Activity - Exactly the lines from the start of the entries through the line with "Detect black metal stand in this photo." are required in the output, with no pictures among them.

Supplied material -
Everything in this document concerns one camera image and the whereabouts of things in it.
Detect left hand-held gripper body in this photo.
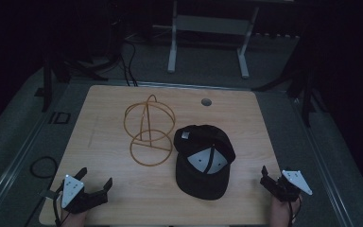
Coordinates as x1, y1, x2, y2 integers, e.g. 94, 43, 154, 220
40, 174, 109, 215

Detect black metal stand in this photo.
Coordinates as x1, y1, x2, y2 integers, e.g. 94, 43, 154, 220
33, 46, 108, 114
252, 62, 329, 129

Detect black rectangular floor plate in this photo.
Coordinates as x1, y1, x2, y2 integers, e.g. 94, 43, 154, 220
47, 111, 72, 125

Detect right hand-held gripper cable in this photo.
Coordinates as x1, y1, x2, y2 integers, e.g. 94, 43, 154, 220
287, 196, 303, 225

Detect white metal desk frame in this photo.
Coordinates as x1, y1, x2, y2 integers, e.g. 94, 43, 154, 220
152, 0, 261, 79

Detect person's right hand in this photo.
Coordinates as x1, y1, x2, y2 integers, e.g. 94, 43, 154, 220
269, 196, 304, 227

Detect gold wire hat stand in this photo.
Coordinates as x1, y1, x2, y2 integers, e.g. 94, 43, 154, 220
123, 94, 177, 167

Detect black hanging cables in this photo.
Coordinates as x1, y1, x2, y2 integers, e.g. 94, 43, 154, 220
116, 37, 139, 87

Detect person's left hand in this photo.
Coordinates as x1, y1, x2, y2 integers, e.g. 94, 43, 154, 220
60, 209, 90, 227

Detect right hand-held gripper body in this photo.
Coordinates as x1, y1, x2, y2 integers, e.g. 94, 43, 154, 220
272, 169, 314, 203

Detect black cable loop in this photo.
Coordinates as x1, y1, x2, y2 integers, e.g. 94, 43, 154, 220
29, 155, 60, 180

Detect hand-held gripper cable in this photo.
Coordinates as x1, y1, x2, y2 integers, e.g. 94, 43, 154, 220
287, 196, 303, 225
52, 192, 64, 227

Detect black baseball cap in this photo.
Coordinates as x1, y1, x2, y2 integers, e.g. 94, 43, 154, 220
173, 124, 236, 201

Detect left hand-held gripper cable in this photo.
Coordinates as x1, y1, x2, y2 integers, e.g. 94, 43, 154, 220
52, 192, 64, 227

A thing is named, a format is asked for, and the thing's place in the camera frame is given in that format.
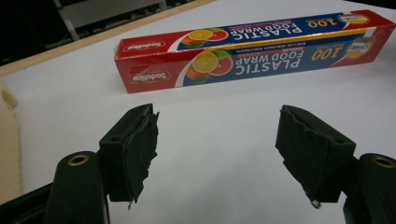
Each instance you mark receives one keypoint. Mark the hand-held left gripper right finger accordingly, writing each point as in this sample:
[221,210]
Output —
[317,155]

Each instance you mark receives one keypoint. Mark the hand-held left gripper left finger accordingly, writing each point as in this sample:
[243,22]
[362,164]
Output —
[124,152]

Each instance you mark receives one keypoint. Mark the red blue food wrap box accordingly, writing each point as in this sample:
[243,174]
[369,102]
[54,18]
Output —
[249,53]

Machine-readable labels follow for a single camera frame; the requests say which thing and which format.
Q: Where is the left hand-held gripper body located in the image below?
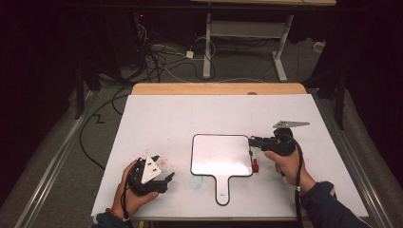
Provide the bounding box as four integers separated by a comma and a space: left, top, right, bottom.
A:
126, 156, 169, 197

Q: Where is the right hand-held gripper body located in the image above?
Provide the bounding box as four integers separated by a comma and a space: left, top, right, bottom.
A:
262, 120, 311, 157

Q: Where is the white marker with red cap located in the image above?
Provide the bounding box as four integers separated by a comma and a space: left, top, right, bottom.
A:
248, 146, 260, 174

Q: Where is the small whiteboard with handle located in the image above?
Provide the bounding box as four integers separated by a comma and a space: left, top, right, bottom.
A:
190, 133, 255, 207

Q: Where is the person's right hand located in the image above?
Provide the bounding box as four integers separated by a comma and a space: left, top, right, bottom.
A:
264, 148, 317, 196

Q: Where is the person's left hand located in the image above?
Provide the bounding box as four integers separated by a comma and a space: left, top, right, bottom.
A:
110, 159, 160, 220

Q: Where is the wooden table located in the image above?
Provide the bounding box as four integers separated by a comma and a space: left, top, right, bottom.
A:
131, 83, 308, 96

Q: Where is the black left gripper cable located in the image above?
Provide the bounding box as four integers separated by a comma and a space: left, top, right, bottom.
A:
120, 172, 135, 228

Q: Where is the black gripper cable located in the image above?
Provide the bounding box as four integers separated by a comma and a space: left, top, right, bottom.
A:
278, 131, 306, 228
120, 172, 135, 228

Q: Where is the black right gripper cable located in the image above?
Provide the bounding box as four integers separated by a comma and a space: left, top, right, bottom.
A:
278, 131, 306, 228

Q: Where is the black floor cable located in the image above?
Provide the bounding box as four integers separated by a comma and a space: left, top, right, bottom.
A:
79, 85, 133, 171

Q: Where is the metal floor rail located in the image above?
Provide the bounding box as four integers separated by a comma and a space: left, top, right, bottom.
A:
312, 94, 395, 228
12, 90, 96, 228

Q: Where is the tangle of floor cables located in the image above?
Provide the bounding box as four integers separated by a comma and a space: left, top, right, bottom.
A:
136, 23, 217, 84

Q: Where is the white metal desk frame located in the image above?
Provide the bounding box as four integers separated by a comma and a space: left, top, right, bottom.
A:
202, 12, 295, 83

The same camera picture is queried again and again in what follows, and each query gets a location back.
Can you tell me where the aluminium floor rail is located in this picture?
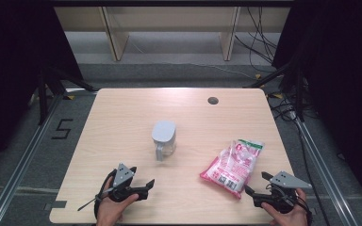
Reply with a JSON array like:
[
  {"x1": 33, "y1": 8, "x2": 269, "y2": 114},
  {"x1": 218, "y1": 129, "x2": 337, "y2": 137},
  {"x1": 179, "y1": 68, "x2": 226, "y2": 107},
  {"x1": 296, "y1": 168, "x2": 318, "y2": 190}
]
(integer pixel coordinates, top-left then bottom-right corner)
[
  {"x1": 294, "y1": 118, "x2": 361, "y2": 226},
  {"x1": 0, "y1": 89, "x2": 64, "y2": 226}
]

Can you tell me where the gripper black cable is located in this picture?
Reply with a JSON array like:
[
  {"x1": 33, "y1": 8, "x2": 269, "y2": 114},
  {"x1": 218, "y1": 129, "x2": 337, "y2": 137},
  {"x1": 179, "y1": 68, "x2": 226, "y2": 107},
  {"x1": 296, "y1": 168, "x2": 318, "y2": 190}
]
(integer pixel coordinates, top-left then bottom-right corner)
[
  {"x1": 93, "y1": 169, "x2": 118, "y2": 219},
  {"x1": 295, "y1": 192, "x2": 314, "y2": 226}
]

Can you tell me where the black metal stand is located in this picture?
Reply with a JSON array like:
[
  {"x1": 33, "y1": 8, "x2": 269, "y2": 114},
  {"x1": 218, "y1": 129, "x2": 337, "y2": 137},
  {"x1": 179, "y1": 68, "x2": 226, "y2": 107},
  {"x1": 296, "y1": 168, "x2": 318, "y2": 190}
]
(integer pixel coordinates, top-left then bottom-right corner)
[
  {"x1": 37, "y1": 66, "x2": 97, "y2": 126},
  {"x1": 245, "y1": 57, "x2": 306, "y2": 122}
]

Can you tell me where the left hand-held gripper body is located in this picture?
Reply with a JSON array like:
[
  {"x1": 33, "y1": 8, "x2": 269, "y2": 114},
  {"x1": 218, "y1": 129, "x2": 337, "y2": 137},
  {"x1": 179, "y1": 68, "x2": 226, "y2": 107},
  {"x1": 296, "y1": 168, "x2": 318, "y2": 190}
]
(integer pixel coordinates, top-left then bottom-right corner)
[{"x1": 107, "y1": 162, "x2": 149, "y2": 203}]

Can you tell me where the person's left hand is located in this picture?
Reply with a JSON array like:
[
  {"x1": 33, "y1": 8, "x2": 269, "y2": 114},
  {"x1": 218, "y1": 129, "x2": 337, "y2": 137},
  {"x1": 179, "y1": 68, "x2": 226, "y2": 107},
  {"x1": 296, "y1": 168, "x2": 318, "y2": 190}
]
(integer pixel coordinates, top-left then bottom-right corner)
[{"x1": 96, "y1": 193, "x2": 140, "y2": 226}]

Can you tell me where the bundle of black cables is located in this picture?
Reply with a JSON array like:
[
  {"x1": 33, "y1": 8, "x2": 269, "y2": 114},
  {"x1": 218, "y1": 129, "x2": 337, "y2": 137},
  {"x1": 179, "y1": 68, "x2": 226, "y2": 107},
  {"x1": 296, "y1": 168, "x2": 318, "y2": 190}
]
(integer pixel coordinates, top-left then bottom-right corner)
[{"x1": 234, "y1": 6, "x2": 279, "y2": 73}]

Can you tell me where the beige wooden shelf unit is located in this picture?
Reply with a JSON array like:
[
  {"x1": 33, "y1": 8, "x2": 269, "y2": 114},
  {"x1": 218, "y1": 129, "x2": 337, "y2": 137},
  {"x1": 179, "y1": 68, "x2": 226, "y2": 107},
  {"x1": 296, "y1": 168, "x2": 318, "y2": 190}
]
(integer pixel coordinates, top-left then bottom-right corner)
[{"x1": 54, "y1": 5, "x2": 292, "y2": 62}]

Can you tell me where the pink and white powder bag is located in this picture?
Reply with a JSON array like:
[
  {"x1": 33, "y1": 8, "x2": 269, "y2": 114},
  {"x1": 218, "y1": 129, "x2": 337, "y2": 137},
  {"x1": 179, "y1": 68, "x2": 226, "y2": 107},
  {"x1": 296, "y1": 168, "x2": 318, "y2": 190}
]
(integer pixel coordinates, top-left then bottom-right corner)
[{"x1": 199, "y1": 138, "x2": 265, "y2": 200}]

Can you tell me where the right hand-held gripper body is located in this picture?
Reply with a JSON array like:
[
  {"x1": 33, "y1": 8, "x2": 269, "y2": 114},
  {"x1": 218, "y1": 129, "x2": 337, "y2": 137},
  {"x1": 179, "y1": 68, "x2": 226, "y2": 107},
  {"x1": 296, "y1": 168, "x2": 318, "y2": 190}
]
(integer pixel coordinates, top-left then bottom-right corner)
[{"x1": 253, "y1": 169, "x2": 313, "y2": 215}]

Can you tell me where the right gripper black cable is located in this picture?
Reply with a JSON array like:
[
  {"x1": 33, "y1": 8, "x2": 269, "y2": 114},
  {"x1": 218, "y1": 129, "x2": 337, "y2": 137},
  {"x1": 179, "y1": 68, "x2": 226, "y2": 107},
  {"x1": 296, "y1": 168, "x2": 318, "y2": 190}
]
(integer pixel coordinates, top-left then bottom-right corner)
[{"x1": 295, "y1": 192, "x2": 314, "y2": 226}]

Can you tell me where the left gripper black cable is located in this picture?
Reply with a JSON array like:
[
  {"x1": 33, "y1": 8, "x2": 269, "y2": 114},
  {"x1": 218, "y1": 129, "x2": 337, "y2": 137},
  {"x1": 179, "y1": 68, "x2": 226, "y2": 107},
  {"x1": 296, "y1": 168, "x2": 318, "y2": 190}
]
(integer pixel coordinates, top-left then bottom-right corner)
[{"x1": 93, "y1": 169, "x2": 118, "y2": 219}]

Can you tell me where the black curtain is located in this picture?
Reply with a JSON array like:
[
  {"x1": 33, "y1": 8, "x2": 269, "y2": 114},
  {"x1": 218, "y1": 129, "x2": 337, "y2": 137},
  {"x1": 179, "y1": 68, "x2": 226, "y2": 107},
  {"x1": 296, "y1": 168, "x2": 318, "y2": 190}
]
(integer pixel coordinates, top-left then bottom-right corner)
[
  {"x1": 0, "y1": 0, "x2": 85, "y2": 178},
  {"x1": 271, "y1": 0, "x2": 362, "y2": 210}
]

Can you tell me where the black zip tie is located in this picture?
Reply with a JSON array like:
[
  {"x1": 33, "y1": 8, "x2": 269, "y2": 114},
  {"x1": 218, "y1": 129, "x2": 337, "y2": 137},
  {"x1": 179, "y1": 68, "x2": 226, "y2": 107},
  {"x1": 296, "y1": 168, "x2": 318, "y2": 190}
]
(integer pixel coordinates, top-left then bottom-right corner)
[{"x1": 76, "y1": 186, "x2": 115, "y2": 212}]

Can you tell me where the person's right hand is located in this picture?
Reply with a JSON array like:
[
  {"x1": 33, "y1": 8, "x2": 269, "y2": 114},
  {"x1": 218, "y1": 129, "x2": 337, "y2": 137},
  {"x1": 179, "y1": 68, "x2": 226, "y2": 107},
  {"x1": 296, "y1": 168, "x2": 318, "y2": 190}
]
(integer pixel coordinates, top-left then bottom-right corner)
[{"x1": 260, "y1": 187, "x2": 309, "y2": 226}]

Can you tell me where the clear jar with grey lid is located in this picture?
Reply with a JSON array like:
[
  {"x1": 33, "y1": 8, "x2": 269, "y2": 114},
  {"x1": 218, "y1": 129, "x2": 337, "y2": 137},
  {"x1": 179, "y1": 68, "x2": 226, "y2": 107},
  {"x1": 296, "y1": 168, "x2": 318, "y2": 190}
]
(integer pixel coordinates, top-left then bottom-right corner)
[{"x1": 151, "y1": 120, "x2": 178, "y2": 162}]

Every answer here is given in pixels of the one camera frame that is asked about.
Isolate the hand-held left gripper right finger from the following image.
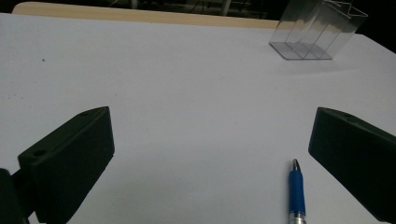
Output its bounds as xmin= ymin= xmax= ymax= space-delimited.
xmin=307 ymin=106 xmax=396 ymax=224

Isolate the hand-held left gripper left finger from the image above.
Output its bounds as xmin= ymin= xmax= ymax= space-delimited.
xmin=17 ymin=105 xmax=116 ymax=224

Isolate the blue ballpoint pen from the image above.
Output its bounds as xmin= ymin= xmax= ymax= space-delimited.
xmin=288 ymin=158 xmax=307 ymax=224

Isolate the clear acrylic pen holder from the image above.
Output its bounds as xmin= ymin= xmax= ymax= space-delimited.
xmin=268 ymin=0 xmax=369 ymax=61

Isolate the light wooden board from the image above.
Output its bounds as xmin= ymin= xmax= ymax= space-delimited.
xmin=11 ymin=1 xmax=280 ymax=30

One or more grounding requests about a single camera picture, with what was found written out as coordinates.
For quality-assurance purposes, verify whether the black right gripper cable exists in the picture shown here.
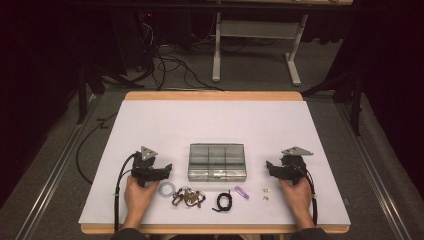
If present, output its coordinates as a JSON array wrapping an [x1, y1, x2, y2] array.
[[299, 166, 319, 228]]

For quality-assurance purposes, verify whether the dark computer tower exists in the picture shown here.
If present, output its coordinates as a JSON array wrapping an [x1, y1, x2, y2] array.
[[111, 9, 158, 73]]

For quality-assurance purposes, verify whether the black braided bracelet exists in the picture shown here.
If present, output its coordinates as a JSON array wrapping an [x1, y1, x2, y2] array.
[[211, 189, 233, 213]]

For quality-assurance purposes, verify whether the black floor cable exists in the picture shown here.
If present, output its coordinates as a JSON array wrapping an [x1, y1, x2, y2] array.
[[75, 111, 119, 185]]

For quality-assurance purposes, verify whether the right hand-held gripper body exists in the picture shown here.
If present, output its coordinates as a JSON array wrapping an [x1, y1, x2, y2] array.
[[279, 145, 315, 186]]

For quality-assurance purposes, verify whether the purple hair clip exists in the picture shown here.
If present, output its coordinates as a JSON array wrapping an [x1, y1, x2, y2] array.
[[234, 185, 250, 200]]

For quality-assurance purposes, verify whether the dark curtain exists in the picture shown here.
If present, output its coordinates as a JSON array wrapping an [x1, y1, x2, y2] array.
[[349, 0, 424, 201], [0, 0, 114, 208]]

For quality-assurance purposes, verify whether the person's right hand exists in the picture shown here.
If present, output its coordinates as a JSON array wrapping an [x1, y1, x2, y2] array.
[[279, 176, 316, 220]]

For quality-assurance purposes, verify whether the metal floor rail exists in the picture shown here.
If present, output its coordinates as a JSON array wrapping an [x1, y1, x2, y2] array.
[[14, 96, 101, 240], [336, 103, 413, 240]]

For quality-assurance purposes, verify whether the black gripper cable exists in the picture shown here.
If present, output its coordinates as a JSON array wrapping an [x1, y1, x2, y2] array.
[[113, 152, 138, 233], [299, 166, 319, 228]]

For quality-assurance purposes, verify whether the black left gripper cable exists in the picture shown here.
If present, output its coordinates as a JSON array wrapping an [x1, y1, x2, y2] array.
[[113, 152, 138, 233]]

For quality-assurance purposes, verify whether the white metal desk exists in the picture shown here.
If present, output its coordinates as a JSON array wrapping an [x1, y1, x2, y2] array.
[[206, 0, 354, 87]]

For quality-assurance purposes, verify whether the black metal stand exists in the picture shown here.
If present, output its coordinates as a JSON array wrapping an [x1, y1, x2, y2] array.
[[301, 71, 365, 137], [76, 63, 145, 125]]

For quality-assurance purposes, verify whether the person's left hand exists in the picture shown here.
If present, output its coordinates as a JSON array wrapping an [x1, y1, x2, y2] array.
[[124, 175, 161, 217]]

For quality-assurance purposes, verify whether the clear coil hair tie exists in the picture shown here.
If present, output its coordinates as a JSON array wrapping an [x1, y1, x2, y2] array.
[[157, 181, 177, 198]]

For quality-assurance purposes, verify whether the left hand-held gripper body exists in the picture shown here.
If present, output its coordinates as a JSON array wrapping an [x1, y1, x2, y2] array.
[[130, 145, 163, 188]]

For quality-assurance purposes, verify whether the bundle of floor cables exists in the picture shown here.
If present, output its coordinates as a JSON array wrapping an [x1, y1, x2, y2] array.
[[136, 23, 225, 92]]

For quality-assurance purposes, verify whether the clear grey compartment box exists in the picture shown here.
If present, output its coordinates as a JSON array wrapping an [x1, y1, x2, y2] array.
[[187, 143, 248, 183]]

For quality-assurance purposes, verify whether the white table sheet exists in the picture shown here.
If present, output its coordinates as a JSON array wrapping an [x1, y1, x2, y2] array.
[[78, 99, 352, 226]]

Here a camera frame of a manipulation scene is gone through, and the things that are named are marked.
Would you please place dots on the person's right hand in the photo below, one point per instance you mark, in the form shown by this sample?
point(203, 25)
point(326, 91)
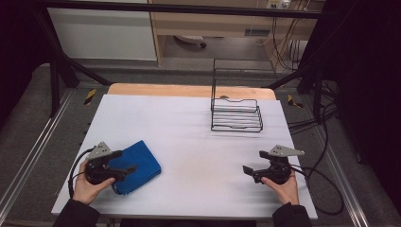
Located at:
point(288, 192)

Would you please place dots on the office chair base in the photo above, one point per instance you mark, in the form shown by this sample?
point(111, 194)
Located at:
point(192, 40)

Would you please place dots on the white table cover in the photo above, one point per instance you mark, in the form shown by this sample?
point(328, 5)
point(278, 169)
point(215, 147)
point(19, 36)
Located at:
point(195, 157)

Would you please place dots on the white power strip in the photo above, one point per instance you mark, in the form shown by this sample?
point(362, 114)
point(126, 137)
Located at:
point(278, 3)

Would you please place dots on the blue cloth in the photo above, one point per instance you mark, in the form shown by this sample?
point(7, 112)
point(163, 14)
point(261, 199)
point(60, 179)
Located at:
point(143, 164)

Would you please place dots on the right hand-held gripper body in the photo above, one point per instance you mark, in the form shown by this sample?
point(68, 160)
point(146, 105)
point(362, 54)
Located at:
point(279, 171)

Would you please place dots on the black frame crossbar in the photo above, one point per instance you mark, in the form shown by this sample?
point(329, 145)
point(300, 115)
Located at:
point(189, 8)

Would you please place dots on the wooden table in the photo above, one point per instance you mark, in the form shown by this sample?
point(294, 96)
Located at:
point(176, 90)

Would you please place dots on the person's left hand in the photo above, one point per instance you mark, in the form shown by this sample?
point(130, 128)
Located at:
point(84, 189)

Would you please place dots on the yellow black tape marker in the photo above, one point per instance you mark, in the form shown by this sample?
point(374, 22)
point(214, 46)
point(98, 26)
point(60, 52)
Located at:
point(294, 101)
point(90, 97)

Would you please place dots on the aluminium floor rail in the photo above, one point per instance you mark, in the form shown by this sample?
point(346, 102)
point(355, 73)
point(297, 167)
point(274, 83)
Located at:
point(38, 148)
point(343, 176)

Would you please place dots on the black frame strut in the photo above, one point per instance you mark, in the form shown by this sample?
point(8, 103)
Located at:
point(58, 69)
point(312, 78)

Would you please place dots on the white cabinet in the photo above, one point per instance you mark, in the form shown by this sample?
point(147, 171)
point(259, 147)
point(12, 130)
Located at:
point(101, 34)

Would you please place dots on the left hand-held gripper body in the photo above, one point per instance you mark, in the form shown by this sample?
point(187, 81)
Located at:
point(96, 170)

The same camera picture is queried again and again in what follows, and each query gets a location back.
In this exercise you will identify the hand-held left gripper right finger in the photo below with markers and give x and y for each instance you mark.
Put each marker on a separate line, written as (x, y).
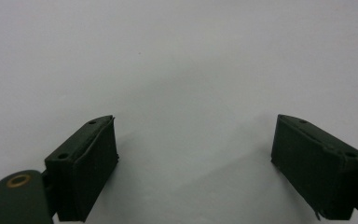
(317, 168)

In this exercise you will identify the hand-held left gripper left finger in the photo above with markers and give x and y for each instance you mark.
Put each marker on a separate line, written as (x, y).
(87, 174)

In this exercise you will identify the white table sheet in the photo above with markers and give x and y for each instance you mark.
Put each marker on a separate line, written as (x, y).
(167, 62)

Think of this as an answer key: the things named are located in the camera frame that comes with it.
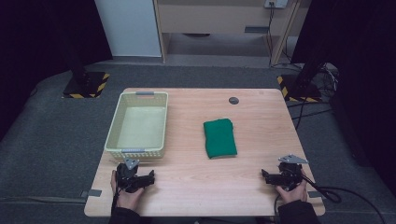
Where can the green towel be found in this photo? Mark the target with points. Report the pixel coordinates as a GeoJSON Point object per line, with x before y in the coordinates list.
{"type": "Point", "coordinates": [219, 137]}

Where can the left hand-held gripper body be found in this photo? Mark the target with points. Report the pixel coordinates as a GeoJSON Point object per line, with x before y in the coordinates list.
{"type": "Point", "coordinates": [127, 179]}

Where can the grey tape strip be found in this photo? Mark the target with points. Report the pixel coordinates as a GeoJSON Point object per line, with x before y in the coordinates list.
{"type": "Point", "coordinates": [92, 193]}
{"type": "Point", "coordinates": [315, 194]}

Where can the light wooden desk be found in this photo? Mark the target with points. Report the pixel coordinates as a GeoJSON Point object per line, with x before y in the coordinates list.
{"type": "Point", "coordinates": [214, 18]}

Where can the white panel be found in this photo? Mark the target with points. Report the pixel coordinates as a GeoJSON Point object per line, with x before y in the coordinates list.
{"type": "Point", "coordinates": [130, 28]}

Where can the white power strip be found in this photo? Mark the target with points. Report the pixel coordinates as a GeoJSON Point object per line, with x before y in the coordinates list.
{"type": "Point", "coordinates": [276, 3]}

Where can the dark curtain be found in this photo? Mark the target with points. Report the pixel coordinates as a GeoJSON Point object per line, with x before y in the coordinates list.
{"type": "Point", "coordinates": [361, 77]}
{"type": "Point", "coordinates": [37, 46]}

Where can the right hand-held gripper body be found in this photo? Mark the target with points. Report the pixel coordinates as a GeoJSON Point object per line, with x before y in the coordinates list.
{"type": "Point", "coordinates": [289, 175]}

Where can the grey round table grommet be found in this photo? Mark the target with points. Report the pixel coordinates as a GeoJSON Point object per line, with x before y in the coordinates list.
{"type": "Point", "coordinates": [233, 100]}

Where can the pale yellow plastic basket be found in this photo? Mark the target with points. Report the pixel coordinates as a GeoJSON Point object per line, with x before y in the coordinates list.
{"type": "Point", "coordinates": [141, 126]}

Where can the black stand with striped base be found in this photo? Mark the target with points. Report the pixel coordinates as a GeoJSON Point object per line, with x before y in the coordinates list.
{"type": "Point", "coordinates": [300, 90]}
{"type": "Point", "coordinates": [87, 85]}

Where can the person's right hand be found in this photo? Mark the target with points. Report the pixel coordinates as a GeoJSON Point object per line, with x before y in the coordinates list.
{"type": "Point", "coordinates": [294, 194]}

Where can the person's left hand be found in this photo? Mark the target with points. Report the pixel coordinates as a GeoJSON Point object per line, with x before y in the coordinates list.
{"type": "Point", "coordinates": [128, 199]}

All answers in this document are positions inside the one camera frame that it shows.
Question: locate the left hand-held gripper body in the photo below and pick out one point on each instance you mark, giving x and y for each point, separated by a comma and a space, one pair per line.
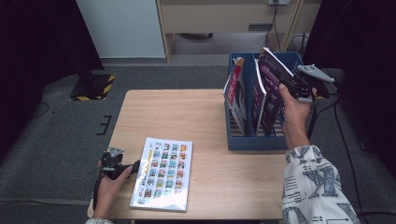
112, 168

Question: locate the black curtain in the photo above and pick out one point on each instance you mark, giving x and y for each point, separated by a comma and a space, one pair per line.
37, 46
367, 46

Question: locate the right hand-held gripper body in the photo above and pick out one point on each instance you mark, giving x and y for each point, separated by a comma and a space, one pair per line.
303, 90

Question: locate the white power strip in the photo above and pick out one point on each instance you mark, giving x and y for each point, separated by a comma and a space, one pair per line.
280, 2

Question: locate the person's right hand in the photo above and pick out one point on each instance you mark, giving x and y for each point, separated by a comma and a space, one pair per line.
295, 113

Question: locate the white magazine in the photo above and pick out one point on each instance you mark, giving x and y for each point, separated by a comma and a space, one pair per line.
162, 202

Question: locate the white cabinet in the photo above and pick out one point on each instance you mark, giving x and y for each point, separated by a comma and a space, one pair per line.
124, 28

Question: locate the black and red magazine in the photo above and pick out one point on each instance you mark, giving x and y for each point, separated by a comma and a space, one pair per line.
234, 84

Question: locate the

Expected answer -
Everything in this document concerns one camera image and the whereabouts of things in it.
Detect left hand-held gripper body in this photo.
Coordinates as x1, y1, x2, y2 integers, e.g. 94, 43, 154, 220
40, 174, 109, 215

Detect black metal stand in this photo.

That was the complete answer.